#### AIM OF THE TASK:
Return the listing below unchanged, minus its pictures.

#### SOURCE MATERIAL:

· · · ·

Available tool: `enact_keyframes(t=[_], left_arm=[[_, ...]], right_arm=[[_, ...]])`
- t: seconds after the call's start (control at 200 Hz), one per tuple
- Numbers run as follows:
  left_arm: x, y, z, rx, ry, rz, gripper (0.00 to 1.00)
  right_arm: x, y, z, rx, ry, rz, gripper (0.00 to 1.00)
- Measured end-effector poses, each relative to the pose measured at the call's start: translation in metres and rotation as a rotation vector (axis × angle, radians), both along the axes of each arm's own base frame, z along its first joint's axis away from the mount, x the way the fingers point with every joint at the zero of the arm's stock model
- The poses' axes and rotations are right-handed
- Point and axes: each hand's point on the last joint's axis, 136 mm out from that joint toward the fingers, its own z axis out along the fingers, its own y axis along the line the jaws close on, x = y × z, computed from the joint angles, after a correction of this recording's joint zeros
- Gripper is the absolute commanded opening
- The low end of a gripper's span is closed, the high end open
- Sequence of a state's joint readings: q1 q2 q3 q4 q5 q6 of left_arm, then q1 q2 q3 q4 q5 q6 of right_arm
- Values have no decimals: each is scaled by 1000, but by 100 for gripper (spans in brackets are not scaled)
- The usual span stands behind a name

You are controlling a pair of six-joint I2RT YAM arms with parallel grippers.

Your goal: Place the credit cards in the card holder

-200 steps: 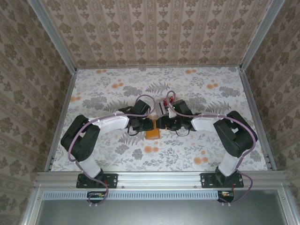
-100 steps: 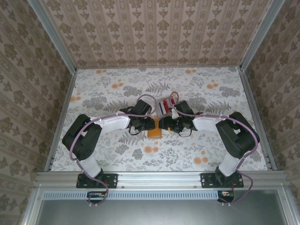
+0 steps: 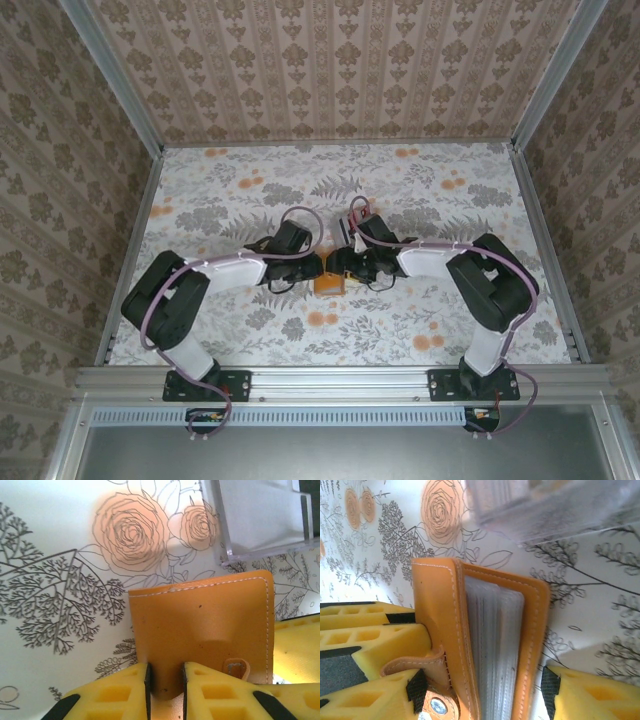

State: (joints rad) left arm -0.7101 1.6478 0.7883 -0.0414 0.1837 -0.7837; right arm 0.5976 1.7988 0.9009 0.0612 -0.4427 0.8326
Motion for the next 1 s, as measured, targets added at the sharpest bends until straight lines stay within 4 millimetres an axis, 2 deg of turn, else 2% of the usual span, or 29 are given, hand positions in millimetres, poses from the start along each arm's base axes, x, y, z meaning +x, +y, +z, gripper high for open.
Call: enact_keyframes(t=[0.16,0.31,0.37,0.48,0.625,0.735,0.88,1.0], left_arm=[[3,7,-2,-21,-23,28,21],[9,12,-2,-14,-49,52,21],[10,13,-2,-11,-53,58,21],[11,16,-1,-4,-50,64,25],[6,22,1,15,-32,63,30],[-7,41,-4,66,16,65,36],[-14,81,15,97,9,136,38],[-13,112,31,89,-37,220,39]], right_arm=[[3,11,1,21,5,-15,55],[8,16,3,30,-14,-33,29],[9,15,6,31,-27,-37,22],[10,14,11,12,-54,-39,15],[4,11,20,-73,-121,0,12],[-8,11,41,-175,-197,91,12],[-22,0,62,-401,-286,235,12],[-35,-8,71,-598,-377,392,14]])
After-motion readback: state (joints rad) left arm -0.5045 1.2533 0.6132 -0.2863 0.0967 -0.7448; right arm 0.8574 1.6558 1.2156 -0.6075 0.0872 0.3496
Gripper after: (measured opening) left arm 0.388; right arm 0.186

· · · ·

#### EXERCISE RESPONSE:
Available tool: `enact_keyframes(t=[_], left_arm=[[_, ...]], right_arm=[[_, ...]])`
- t: seconds after the call's start (control at 200 Hz), one per tuple
- Numbers run as follows:
  left_arm: x, y, z, rx, ry, rz, gripper (0.00 to 1.00)
  right_arm: x, y, z, rx, ry, rz, gripper (0.00 to 1.00)
- Measured end-effector poses, each relative to the pose measured at the call's start: translation in metres and rotation as a rotation vector (axis × angle, radians), both along the axes of each arm's own base frame, z along its first joint's axis away from the mount, x the way the fingers point with every joint at the zero of the arm's stock model
- The poses' axes and rotations are right-handed
- Point and axes: each hand's point on the last joint's axis, 136 mm out from that joint toward the fingers, its own z axis out along the fingers, its own y axis along the line the jaws close on, x = y × z, computed from the joint angles, after a correction of this recording's joint zeros
- Gripper is the absolute commanded opening
- The low end of a gripper's span is closed, the high end open
- Sequence of a state's joint readings: q1 q2 q3 q4 q5 q6 of left_arm, then q1 q2 q3 q4 q5 q6 of right_arm
- Values have no decimals: each is scaled by 1000, but by 100 for gripper (spans in brackets are not scaled)
- The usual span stands behind a name

You are controlling a pair of six-joint I2RT YAM arms with parallel grippers.

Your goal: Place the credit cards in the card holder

-200 steps: 
-100 steps: 
+0 steps: 

State: (joints rad) left arm -0.7101 1.6478 0.7883 -0.0414 0.1837 -0.7837; right arm 0.5976 1.7988 0.9009 0.0612 -0.4427 0.8326
Motion for the next 1 s, as measured, targets added at the sharpest bends until straight lines stay within 4 millimetres an axis, 2 deg of turn, else 2% of the usual span, or 29 are given, hand positions in millimetres, poses from the start along each arm's base axes, x, y, z meaning +x, +y, +z, gripper high for open.
Call: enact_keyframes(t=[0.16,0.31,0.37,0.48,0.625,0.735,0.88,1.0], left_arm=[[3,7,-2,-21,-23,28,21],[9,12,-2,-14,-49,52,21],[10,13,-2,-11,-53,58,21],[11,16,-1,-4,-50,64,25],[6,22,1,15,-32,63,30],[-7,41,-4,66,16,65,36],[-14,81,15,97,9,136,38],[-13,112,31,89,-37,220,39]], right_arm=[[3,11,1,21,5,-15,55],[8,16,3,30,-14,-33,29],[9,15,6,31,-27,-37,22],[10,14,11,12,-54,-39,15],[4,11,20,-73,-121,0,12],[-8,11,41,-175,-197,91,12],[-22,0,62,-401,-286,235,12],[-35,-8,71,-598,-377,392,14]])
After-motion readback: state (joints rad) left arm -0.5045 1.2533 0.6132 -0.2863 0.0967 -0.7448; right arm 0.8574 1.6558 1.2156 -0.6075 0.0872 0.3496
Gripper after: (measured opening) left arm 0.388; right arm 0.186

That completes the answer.